Pictures must not appear in the copy. Set down exactly the line with "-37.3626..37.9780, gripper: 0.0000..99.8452" and each line after it through the end of the data below.

§ **Information provided**:
== Segment start ==

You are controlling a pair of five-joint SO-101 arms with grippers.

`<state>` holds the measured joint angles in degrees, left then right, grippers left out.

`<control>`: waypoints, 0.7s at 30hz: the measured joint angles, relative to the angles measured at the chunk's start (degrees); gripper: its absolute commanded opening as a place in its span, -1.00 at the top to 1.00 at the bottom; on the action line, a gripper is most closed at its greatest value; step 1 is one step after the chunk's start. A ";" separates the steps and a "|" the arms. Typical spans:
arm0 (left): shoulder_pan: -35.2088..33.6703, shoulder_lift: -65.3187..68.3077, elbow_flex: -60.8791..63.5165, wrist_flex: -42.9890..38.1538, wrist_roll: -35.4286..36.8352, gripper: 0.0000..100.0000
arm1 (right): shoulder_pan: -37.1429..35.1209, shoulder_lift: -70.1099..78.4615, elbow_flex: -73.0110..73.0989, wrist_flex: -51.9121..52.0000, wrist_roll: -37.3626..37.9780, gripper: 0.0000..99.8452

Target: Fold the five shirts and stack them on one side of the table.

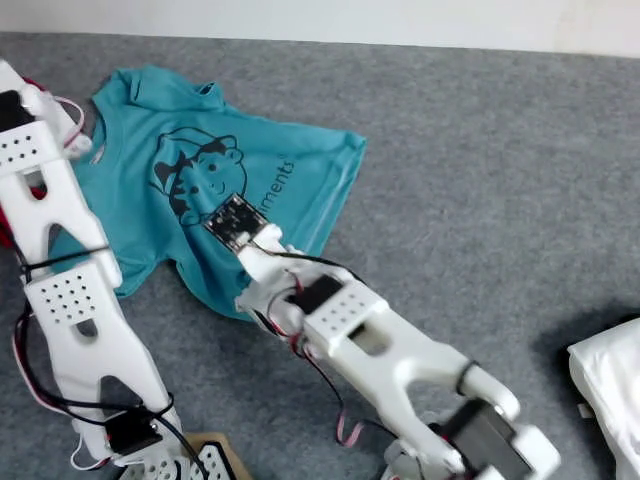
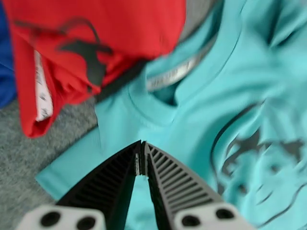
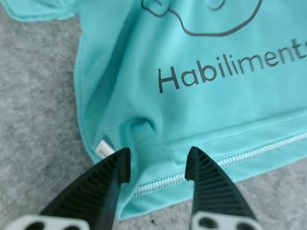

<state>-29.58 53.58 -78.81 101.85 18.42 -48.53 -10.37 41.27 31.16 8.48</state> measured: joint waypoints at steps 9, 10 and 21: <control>1.23 -18.37 27.34 0.09 -4.57 0.99 | 0.00 3.87 -2.81 0.00 -0.18 0.60; 1.23 -20.66 31.12 0.09 -4.57 0.99 | 0.00 4.04 -2.81 0.00 -0.18 0.60; -1.93 -37.36 75.96 -20.75 -8.97 0.99 | -0.09 4.22 -2.81 0.00 -0.18 0.61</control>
<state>-31.52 16.22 -2.86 81.10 9.45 -48.62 -6.15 38.46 31.16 8.31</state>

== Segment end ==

§ **Exercise output**:
arm1 (right): shoulder_pan: -37.1429..35.1209, shoulder_lift: -70.1099..78.4615, elbow_flex: -73.0110..73.0989, wrist_flex: -51.9121..52.0000, wrist_roll: -37.3626..37.9780, gripper: 0.0000..99.8452

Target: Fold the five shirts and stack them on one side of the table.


<state>-29.58 53.58 -78.81 101.85 18.42 -48.53 -10.37 41.27 31.16 8.48</state> measured: joint waypoints at steps 9, 10 and 21: <control>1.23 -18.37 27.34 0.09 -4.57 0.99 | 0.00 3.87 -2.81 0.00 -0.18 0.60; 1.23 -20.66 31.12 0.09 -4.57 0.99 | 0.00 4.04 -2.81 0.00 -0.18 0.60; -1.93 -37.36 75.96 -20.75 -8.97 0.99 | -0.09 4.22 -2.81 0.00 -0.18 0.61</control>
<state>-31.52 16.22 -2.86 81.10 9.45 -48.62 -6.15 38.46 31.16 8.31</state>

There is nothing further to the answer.